** Task prompt **
Only the lines below starting at the one containing "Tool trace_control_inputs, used" and ending at the one containing "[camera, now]" belong in the answer, each copied exactly.

(Provided records begins)

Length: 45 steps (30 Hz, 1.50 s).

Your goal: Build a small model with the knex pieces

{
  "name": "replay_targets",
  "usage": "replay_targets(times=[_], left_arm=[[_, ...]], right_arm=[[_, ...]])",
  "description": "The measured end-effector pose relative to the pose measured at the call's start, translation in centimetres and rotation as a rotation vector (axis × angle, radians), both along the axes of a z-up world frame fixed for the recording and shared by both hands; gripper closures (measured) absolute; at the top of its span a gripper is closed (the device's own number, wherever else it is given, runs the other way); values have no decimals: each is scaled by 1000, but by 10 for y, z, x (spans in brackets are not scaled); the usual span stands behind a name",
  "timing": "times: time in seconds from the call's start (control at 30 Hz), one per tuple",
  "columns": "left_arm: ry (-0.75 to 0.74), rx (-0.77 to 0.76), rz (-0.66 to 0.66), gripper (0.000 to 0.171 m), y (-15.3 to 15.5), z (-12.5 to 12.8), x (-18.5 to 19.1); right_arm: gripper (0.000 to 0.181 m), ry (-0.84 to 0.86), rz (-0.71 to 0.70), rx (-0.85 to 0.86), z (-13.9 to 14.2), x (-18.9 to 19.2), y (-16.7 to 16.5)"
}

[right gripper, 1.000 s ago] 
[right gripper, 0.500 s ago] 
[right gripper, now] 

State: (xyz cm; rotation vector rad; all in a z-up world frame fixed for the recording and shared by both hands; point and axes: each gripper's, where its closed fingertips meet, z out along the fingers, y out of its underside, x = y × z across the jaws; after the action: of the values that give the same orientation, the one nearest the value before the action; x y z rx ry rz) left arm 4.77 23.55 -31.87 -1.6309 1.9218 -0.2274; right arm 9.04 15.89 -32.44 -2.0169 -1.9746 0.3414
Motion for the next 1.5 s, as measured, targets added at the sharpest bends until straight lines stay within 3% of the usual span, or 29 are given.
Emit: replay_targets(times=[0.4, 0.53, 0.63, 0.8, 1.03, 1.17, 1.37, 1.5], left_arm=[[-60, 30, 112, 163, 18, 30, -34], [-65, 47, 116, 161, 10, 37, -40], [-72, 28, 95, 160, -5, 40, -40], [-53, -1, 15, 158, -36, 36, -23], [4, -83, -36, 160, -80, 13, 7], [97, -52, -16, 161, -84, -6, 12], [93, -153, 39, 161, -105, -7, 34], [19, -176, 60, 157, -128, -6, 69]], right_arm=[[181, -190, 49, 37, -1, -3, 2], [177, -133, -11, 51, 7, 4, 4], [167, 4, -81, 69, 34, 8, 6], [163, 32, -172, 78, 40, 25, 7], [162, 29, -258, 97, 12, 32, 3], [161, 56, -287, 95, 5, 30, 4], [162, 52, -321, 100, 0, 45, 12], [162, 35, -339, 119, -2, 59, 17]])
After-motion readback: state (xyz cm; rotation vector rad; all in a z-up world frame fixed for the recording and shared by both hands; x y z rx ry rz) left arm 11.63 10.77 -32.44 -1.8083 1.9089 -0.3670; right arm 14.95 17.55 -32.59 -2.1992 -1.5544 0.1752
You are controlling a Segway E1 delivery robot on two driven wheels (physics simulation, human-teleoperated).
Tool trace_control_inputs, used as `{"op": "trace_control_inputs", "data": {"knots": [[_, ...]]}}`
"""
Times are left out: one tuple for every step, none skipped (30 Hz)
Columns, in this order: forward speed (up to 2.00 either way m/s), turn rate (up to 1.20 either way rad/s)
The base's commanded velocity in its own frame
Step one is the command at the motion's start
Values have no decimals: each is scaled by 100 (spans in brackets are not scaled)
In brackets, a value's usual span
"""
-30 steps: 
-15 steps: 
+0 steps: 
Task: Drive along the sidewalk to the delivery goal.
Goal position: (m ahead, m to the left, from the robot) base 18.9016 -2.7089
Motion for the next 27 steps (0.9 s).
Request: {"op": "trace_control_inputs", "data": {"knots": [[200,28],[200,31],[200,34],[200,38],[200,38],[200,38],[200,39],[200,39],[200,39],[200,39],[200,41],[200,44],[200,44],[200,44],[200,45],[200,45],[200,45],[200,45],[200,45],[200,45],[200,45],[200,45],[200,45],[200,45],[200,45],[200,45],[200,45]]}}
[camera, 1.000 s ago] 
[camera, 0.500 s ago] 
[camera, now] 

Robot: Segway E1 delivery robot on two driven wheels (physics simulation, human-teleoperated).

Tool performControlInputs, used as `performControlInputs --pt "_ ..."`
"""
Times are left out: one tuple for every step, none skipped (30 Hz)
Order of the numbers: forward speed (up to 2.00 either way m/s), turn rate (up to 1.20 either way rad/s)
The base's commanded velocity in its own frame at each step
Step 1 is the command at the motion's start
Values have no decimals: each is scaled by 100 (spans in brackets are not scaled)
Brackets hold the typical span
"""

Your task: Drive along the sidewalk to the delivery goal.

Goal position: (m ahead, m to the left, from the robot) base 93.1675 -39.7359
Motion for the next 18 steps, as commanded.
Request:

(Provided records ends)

** Result **
Tool trace_control_inputs, used as `{"op": "trace_control_inputs", "data": {"knots": [[_, ...]]}}`
"""
Times are left out: one tuple for every step, none skipped (30 Hz)
Columns, in this order: forward speed (up to 2.00 either way m/s), turn rate (up to 1.20 either way rad/s)
The base's commanded velocity in its own frame
Step one is the command at the motion's start
Values have no decimals: each is scaled by 100 (spans in brackets are not scaled)
In brackets, a value's usual span
"""
-30 steps: 
-15 steps: 
+0 steps: 
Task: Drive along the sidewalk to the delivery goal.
Goal position: (m ahead, m to the left, from the robot) base 18.9016 -2.7089
Motion for the next 27 steps (0.9 s).
Request: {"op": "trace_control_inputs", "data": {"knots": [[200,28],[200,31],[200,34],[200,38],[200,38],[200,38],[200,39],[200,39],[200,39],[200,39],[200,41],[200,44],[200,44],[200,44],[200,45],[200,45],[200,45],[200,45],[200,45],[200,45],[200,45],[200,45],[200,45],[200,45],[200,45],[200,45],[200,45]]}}
[camera, 1.000 s ago] 
[camera, 0.500 s ago] 
[camera, now] 

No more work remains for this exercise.